Stored data
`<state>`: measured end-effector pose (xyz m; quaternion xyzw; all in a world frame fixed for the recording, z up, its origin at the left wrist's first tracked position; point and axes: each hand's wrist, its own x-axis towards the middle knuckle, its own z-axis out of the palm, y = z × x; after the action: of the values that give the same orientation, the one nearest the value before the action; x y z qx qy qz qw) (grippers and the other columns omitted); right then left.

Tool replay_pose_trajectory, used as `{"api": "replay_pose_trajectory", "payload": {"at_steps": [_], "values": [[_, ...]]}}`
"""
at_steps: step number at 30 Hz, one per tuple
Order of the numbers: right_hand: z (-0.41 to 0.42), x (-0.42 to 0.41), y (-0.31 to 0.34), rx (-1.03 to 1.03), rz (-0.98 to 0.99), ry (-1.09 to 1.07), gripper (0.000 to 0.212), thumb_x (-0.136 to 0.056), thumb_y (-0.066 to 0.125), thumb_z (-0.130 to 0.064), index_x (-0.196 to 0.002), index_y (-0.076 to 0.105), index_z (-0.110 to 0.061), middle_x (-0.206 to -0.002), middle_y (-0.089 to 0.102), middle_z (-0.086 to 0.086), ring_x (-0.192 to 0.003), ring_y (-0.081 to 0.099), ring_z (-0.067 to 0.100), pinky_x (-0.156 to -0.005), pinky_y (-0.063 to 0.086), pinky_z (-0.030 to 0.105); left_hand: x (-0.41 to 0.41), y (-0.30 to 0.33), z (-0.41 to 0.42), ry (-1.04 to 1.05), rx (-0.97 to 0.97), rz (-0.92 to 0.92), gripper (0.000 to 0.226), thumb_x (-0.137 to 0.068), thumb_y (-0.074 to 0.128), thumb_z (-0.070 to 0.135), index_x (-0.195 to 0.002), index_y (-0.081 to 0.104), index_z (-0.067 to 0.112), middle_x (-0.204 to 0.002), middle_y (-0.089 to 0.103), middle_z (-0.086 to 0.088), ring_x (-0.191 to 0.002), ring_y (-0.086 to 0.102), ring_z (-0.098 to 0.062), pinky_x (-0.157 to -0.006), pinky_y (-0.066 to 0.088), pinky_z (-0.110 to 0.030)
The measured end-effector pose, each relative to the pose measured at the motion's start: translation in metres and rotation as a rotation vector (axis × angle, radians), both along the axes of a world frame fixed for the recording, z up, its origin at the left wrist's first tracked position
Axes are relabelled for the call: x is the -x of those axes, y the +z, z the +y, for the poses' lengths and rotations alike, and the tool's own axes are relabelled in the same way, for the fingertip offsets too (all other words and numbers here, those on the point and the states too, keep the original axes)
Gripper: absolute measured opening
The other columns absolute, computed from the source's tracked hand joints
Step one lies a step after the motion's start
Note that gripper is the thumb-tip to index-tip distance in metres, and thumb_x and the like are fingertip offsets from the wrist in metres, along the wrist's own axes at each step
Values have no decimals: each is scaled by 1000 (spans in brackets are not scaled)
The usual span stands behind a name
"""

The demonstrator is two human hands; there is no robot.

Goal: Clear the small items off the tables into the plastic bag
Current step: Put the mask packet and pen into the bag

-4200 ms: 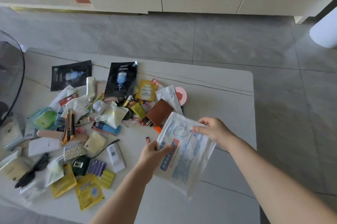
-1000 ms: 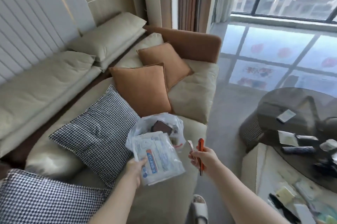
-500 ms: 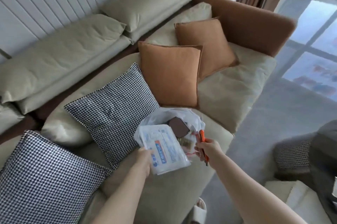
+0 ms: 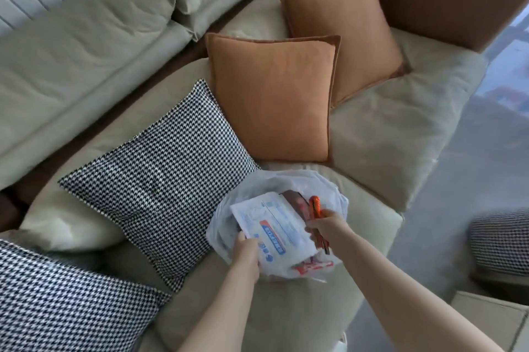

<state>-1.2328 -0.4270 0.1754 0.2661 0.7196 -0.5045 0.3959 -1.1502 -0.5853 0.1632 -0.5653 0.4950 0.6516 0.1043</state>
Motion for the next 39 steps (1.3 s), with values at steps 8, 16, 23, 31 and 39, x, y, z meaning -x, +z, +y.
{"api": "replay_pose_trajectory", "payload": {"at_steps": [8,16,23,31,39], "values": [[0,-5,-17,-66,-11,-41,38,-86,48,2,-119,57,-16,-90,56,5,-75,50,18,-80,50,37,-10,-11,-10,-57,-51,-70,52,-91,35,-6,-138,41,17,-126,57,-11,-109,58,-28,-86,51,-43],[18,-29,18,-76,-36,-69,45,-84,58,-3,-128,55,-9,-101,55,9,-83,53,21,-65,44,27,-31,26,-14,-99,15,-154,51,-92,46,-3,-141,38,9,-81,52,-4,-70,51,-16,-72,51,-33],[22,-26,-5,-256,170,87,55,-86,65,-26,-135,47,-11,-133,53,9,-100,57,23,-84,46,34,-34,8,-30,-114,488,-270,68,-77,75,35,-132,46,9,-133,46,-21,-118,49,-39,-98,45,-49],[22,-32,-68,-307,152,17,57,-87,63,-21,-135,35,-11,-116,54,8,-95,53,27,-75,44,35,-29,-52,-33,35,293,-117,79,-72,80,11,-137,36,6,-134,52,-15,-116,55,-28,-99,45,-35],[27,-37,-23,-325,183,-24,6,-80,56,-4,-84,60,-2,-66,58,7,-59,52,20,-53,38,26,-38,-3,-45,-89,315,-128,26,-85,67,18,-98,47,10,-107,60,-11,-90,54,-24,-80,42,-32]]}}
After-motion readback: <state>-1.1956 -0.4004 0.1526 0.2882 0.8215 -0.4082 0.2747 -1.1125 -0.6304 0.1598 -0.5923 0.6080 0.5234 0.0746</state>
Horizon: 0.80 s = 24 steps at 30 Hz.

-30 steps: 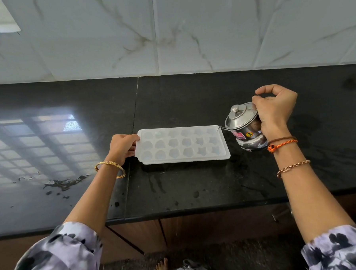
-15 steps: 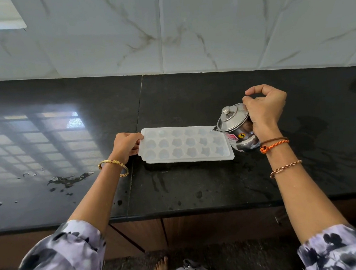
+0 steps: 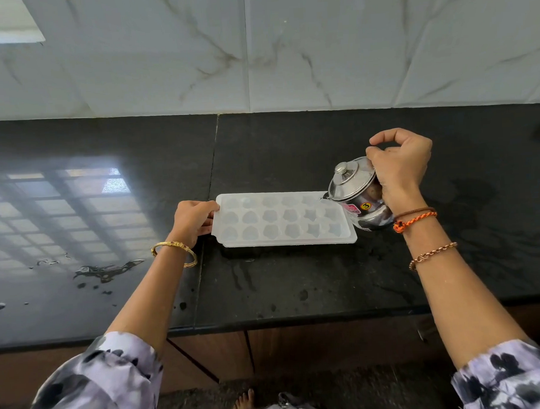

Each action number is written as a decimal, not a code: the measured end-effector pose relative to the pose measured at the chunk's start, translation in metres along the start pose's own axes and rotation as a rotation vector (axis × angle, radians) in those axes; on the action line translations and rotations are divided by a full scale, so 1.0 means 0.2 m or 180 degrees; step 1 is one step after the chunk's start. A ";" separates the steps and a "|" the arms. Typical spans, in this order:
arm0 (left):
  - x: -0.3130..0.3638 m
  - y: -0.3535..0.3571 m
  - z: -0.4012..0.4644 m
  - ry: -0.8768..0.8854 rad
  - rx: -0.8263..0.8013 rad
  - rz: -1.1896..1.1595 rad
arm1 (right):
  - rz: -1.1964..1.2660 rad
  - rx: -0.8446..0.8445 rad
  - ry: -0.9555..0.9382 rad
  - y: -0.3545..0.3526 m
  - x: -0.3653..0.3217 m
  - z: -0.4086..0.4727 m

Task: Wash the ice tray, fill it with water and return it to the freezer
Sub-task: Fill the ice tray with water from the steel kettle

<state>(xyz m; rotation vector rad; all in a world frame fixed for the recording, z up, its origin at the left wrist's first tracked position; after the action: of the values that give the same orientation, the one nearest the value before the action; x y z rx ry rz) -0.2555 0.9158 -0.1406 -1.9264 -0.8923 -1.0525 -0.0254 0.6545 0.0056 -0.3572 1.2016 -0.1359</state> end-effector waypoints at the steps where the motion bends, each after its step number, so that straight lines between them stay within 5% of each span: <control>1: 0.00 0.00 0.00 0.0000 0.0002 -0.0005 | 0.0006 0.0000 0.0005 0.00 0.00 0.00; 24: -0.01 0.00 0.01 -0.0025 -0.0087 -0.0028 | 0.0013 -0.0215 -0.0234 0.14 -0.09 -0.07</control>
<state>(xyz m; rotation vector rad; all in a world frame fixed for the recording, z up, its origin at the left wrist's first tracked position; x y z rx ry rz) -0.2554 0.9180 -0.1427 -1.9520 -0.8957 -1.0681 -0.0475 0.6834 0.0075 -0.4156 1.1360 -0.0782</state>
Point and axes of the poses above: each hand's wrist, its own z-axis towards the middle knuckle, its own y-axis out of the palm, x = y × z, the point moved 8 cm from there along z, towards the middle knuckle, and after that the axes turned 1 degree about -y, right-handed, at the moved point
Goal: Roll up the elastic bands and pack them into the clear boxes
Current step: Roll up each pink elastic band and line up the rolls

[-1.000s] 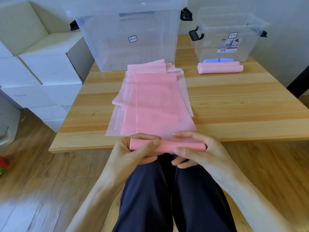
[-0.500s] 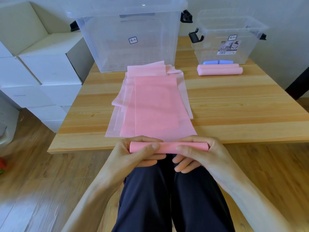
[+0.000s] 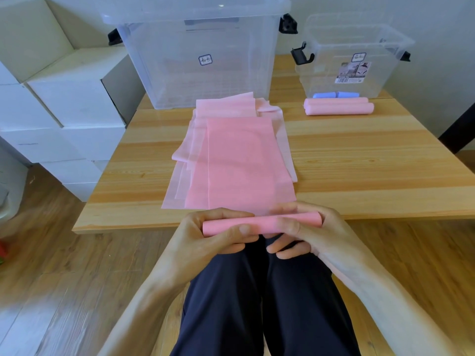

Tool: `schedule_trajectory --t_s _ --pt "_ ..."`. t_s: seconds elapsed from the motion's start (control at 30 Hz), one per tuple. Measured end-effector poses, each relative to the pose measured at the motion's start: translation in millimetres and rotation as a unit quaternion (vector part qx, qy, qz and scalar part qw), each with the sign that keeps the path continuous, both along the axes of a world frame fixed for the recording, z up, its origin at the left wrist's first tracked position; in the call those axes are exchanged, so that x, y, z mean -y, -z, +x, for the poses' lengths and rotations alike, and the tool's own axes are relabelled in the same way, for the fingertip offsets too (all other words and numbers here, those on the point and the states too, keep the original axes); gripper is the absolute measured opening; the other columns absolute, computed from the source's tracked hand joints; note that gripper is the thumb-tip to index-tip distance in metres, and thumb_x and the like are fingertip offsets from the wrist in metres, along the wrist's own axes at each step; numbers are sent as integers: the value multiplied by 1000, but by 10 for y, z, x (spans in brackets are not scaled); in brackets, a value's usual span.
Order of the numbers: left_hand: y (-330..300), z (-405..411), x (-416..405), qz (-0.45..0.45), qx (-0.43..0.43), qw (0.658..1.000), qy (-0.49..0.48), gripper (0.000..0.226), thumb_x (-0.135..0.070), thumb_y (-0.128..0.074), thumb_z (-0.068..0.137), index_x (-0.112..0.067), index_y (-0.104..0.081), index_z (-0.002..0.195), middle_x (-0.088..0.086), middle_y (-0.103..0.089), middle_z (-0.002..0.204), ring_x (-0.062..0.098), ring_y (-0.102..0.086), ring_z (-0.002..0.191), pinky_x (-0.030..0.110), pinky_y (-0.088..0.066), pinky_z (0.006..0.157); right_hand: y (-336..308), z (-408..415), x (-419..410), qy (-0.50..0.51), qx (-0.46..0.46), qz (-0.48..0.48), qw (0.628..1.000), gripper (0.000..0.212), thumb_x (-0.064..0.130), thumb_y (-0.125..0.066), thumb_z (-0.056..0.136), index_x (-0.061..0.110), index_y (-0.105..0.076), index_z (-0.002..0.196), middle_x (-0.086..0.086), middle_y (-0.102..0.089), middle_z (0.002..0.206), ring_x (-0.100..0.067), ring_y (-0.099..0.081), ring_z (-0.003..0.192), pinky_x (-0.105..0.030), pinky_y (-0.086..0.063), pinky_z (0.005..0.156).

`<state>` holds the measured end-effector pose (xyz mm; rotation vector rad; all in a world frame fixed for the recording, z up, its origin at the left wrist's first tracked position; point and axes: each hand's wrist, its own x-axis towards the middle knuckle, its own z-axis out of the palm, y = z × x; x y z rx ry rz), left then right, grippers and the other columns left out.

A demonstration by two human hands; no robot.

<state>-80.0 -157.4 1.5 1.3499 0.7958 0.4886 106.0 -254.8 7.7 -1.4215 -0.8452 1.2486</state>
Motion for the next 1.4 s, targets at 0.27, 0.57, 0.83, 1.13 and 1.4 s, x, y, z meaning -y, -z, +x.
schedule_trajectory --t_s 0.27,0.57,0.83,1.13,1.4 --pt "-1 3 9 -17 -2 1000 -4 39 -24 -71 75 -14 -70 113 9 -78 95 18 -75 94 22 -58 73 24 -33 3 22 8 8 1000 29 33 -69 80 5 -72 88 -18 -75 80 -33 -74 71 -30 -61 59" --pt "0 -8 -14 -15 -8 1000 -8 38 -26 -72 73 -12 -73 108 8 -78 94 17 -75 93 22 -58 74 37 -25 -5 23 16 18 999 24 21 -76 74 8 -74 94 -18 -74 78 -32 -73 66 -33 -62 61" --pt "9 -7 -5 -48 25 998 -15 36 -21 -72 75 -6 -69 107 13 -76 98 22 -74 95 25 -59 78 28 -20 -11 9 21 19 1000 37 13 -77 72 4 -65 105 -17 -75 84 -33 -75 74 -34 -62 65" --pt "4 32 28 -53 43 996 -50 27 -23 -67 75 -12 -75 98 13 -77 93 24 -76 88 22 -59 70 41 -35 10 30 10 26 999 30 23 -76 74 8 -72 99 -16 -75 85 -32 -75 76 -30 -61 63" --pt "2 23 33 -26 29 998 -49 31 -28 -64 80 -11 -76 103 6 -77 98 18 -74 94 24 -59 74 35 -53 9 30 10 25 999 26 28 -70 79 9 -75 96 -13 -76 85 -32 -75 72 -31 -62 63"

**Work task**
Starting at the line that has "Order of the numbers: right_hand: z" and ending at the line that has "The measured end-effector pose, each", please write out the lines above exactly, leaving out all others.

**Answer to the problem**
Order of the numbers: right_hand: z (-0.41 to 0.42), x (-0.42 to 0.41), y (-0.31 to 0.34), rx (-1.03 to 1.03), rz (-0.98 to 0.99), ry (-1.09 to 1.07), gripper (0.000 to 0.212), thumb_x (-0.136 to 0.056), thumb_y (-0.066 to 0.125), thumb_z (-0.130 to 0.064), index_x (-0.196 to 0.002), index_y (-0.076 to 0.105), index_z (-0.110 to 0.061), middle_x (-0.206 to -0.002), middle_y (-0.089 to 0.102), middle_z (-0.086 to 0.086), ring_x (-0.192 to 0.003), ring_y (-0.081 to 0.099), ring_z (-0.067 to 0.100), pinky_x (-0.156 to -0.005), pinky_y (-0.063 to 0.086), pinky_z (-0.030 to 0.105); left_hand: x (-0.41 to 0.41), y (-0.30 to 0.33), z (-0.41 to 0.42), ry (-1.04 to 1.05), rx (-0.97 to 0.97), rz (-0.92 to 0.92), gripper (0.000 to 0.226), thumb_x (-0.137 to 0.068), thumb_y (-0.074 to 0.128), thumb_z (-0.070 to 0.135), index_x (-0.195 to 0.002), index_y (-0.081 to 0.104), index_z (-0.067 to 0.112), middle_x (-0.204 to 0.002), middle_y (-0.089 to 0.103), middle_z (-0.086 to 0.088), ring_x (-0.191 to 0.002), ring_y (-0.086 to 0.102), ring_z (-0.098 to 0.062), pinky_x (-0.157 to -0.006), pinky_y (-0.066 to 0.088), pinky_z (-0.110 to 0.030)
The measured end-effector pose, each relative to the pose measured at the motion's start: translation in metres and rotation as a rotation vector (axis × angle, radians), both along the axes of a world frame fixed for the recording, z up, its origin at the left wrist's first tracked position

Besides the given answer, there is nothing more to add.